Experiential learning at times calls for additional layers of communication as students inevitably need to be reminded about changes to more traditional course experiences, or about issues that emerge from project-based work. Some approaches to consider include:
- Choose a co-curricular element for the course based on polling of and interaction with students early on, so that students are agents in the decision about what experiential learning will be pursued;
- Utilize the announcement feature within Blackboard as a consistent location where students can find information about the class;
- Offer regular Discussion Threads and Polls within Blackboard modules that elicit feedback and interaction between students;
- Keep in mind that requiring posts and responses to posts is a mixed bag. A more highly recommended use of discussion threads is to focus on prompts that allow for subjective personal reflections;
- Exploring different form factors like video-based responses might also be worth considering. While some faculty use tools like VoiceThread, others have relied on simpler tools where students can record video responses and submit a link directly to the professor (e.g., Loom);
- Frequent feedback from students and adjustment of protocols is important for effectively incorporating co-curricular projects and engagements into learning and for enhancing student experience;
- Build into the course some structured time to engage in smaller groups or individually with students as they move through co-curricular activities.
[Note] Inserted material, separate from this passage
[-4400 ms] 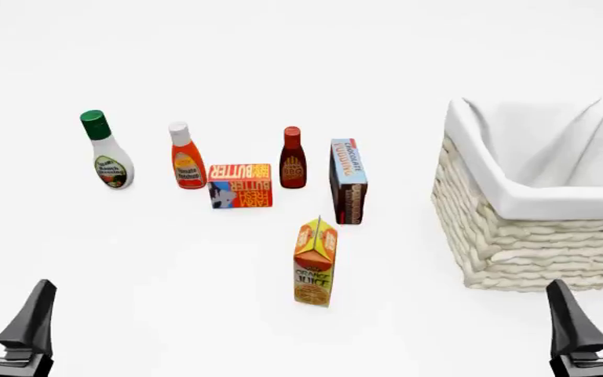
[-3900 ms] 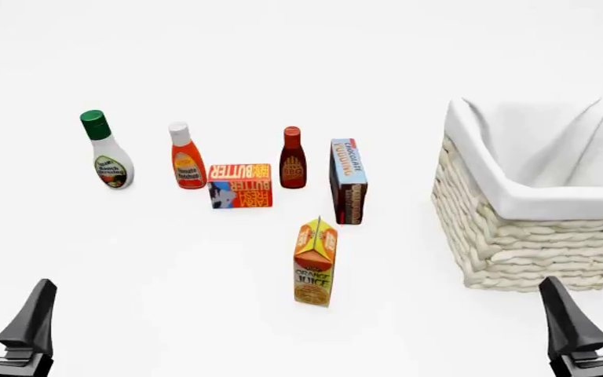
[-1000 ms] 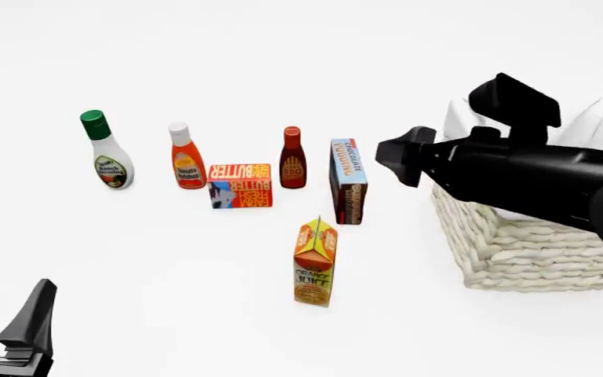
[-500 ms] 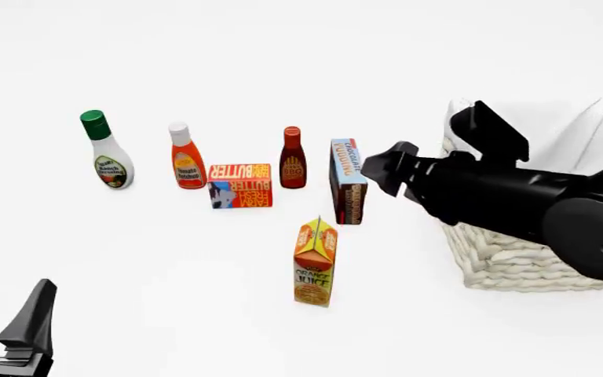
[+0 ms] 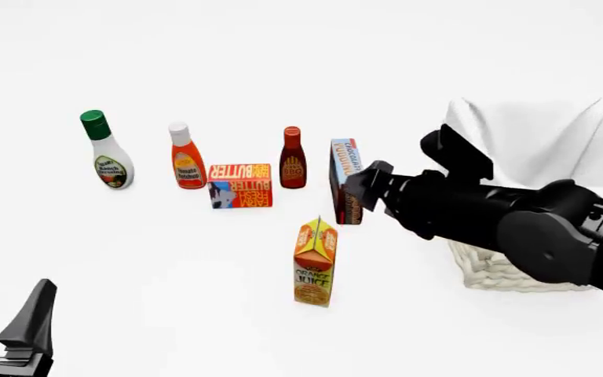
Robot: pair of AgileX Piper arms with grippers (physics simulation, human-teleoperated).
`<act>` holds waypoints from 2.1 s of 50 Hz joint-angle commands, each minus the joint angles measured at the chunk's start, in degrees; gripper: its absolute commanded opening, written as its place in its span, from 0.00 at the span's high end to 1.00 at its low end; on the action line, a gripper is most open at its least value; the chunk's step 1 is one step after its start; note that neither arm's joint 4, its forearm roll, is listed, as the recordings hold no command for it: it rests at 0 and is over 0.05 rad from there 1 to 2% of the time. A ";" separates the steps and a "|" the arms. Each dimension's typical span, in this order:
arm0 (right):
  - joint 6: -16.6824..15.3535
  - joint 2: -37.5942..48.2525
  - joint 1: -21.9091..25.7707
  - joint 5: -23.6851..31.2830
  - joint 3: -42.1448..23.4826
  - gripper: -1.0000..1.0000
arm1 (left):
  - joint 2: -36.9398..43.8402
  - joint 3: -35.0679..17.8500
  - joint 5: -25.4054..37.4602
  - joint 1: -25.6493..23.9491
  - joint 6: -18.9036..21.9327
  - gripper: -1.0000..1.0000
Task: Pick the orange juice and place it in the basket.
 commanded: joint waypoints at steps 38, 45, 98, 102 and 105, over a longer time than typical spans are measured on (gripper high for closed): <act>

The applied nature of many co-curricular activities required deep reflection which can better occur in more intimate settings at first. Think about how to encourage this early on, and decrease as students gain more comfort;
- Use a class session to meet in smaller groups for shorter periods of time;
- Use breakout rooms and structured reflection activities;
- Think critically about group design if you are breaking students into groups. Some things to consider in breaking out groups:
- Facilitating grouping so students don’t get left out;
- Considering the role of out-of-class time constraints;
- Considering grouping based on roles, expertise or interests.